[Records from a data source]
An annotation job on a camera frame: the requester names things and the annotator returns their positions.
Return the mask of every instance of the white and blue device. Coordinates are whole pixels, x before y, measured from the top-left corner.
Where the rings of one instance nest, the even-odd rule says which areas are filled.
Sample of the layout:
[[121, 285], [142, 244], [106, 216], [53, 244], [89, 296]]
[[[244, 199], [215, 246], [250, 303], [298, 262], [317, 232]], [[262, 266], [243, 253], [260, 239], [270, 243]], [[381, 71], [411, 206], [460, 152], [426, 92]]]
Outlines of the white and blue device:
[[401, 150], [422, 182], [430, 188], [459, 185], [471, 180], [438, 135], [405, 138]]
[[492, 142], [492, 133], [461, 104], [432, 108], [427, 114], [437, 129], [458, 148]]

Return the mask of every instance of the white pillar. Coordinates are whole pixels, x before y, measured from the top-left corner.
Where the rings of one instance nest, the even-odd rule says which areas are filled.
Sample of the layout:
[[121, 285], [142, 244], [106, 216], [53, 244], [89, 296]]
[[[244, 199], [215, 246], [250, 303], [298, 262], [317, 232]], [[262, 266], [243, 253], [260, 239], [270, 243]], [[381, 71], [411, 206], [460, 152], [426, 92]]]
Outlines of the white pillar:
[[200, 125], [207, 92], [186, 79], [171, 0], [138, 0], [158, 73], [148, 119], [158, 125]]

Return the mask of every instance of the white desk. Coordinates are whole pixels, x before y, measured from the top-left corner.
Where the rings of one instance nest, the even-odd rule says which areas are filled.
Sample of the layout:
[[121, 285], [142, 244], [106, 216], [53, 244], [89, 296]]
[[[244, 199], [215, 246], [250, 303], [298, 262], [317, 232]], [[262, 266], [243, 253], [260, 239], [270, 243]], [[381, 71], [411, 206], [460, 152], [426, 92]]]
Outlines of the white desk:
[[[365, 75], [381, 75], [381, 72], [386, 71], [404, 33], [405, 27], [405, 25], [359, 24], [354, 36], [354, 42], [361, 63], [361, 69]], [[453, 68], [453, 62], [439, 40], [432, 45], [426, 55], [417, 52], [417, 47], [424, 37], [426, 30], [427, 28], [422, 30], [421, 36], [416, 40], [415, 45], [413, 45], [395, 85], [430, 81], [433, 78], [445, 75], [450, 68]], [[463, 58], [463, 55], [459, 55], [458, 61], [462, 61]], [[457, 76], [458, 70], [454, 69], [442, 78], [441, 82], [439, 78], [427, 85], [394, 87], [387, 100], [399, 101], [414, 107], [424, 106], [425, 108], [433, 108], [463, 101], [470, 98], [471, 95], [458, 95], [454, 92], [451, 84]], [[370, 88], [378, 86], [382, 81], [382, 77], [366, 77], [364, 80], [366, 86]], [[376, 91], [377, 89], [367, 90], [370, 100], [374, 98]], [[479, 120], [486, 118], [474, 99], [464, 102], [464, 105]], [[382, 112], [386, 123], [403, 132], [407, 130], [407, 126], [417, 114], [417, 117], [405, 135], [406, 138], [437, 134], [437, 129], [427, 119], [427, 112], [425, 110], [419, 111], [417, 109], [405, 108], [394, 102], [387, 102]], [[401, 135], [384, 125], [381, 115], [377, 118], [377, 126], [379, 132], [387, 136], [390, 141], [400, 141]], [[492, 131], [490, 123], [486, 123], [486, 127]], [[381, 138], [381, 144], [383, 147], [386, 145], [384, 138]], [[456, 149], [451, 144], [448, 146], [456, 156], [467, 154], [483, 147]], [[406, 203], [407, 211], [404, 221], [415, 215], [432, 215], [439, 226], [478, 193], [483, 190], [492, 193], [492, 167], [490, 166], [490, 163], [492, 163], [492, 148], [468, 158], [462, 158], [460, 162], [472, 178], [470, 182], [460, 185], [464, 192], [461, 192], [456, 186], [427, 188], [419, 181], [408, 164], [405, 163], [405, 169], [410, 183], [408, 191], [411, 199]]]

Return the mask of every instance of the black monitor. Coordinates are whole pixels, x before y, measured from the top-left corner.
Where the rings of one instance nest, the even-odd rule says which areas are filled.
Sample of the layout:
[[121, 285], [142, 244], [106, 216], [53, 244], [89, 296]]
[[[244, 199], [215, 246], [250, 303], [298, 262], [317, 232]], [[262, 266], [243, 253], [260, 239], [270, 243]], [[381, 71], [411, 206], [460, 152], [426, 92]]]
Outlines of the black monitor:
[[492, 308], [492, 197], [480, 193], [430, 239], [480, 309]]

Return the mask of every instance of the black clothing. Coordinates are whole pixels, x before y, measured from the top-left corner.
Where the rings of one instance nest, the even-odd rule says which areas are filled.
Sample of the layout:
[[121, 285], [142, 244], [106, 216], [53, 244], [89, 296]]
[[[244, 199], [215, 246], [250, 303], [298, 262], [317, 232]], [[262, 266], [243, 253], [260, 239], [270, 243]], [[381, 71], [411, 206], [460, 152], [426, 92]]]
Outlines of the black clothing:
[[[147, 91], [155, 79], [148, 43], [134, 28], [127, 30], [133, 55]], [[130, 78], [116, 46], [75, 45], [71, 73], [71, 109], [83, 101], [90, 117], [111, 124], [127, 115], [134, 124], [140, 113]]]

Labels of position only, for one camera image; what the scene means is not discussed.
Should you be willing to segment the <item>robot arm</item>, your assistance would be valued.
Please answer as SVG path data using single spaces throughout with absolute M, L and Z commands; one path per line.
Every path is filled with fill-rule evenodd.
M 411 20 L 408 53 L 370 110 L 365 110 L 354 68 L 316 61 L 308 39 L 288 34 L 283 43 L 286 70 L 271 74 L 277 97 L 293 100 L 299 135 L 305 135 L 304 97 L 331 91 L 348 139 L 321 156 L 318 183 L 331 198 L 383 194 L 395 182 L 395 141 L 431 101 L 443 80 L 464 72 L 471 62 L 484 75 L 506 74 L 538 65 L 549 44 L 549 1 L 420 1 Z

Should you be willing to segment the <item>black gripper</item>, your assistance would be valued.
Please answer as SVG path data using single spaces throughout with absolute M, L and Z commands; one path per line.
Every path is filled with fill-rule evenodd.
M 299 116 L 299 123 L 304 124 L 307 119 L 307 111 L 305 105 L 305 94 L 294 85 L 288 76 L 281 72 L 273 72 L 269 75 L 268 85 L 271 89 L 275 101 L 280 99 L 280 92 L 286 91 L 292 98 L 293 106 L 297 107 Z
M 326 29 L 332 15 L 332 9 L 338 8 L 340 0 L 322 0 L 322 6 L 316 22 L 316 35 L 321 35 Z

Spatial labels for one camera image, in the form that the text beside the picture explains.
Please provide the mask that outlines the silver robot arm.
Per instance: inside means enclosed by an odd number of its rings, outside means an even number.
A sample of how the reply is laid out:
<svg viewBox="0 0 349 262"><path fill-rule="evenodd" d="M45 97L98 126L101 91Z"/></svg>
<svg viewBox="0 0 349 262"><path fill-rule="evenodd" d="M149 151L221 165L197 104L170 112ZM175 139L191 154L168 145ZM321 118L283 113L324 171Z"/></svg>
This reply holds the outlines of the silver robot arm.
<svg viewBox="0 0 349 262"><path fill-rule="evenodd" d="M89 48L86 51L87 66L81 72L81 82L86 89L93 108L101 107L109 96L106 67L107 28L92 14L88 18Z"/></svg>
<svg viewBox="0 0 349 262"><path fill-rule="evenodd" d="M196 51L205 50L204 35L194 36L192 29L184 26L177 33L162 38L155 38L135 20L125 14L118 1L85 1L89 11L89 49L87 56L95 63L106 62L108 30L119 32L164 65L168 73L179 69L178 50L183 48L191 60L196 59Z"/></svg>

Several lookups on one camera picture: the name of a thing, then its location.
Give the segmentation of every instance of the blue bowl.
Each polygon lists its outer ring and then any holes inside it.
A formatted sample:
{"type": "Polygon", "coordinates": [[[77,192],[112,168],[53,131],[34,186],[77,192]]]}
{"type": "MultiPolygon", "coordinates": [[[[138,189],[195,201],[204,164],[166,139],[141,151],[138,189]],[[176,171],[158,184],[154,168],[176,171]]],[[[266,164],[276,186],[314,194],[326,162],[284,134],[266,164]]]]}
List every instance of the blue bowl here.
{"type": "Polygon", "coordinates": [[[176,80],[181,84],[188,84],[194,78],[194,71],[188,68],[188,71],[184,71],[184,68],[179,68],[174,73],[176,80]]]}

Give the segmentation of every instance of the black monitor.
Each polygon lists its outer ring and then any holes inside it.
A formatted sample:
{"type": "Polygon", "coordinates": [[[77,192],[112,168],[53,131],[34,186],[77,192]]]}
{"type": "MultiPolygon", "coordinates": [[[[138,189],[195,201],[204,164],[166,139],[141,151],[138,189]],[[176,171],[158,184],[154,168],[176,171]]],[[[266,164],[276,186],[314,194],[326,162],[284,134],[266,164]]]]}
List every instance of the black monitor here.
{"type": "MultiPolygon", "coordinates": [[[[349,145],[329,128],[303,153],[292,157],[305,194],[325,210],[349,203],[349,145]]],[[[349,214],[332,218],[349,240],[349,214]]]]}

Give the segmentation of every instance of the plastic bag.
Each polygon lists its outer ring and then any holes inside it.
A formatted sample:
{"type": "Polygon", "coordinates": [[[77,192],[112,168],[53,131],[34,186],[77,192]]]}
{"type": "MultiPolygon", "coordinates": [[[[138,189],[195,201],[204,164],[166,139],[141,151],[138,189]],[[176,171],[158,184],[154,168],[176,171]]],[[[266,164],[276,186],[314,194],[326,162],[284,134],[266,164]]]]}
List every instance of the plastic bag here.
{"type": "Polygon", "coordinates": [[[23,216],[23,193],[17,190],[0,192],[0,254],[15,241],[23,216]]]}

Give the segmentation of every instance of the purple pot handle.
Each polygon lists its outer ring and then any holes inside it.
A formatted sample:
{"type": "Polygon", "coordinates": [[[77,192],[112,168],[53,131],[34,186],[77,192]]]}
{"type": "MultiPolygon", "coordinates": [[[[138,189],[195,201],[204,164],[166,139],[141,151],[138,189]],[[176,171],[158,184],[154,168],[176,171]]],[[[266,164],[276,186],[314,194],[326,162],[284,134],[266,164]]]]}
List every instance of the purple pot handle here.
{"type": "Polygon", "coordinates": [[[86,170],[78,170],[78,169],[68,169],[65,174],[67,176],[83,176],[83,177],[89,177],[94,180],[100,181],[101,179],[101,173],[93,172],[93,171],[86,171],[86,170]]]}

Task to complete ▸
Read the entries above and find each line holding the word "means". Copy it out.

Your response ▸
Labels of position only, for one camera image; what the scene means is not discussed.
Per instance: inside means enclosed by an odd number of its rings, outside means an even number.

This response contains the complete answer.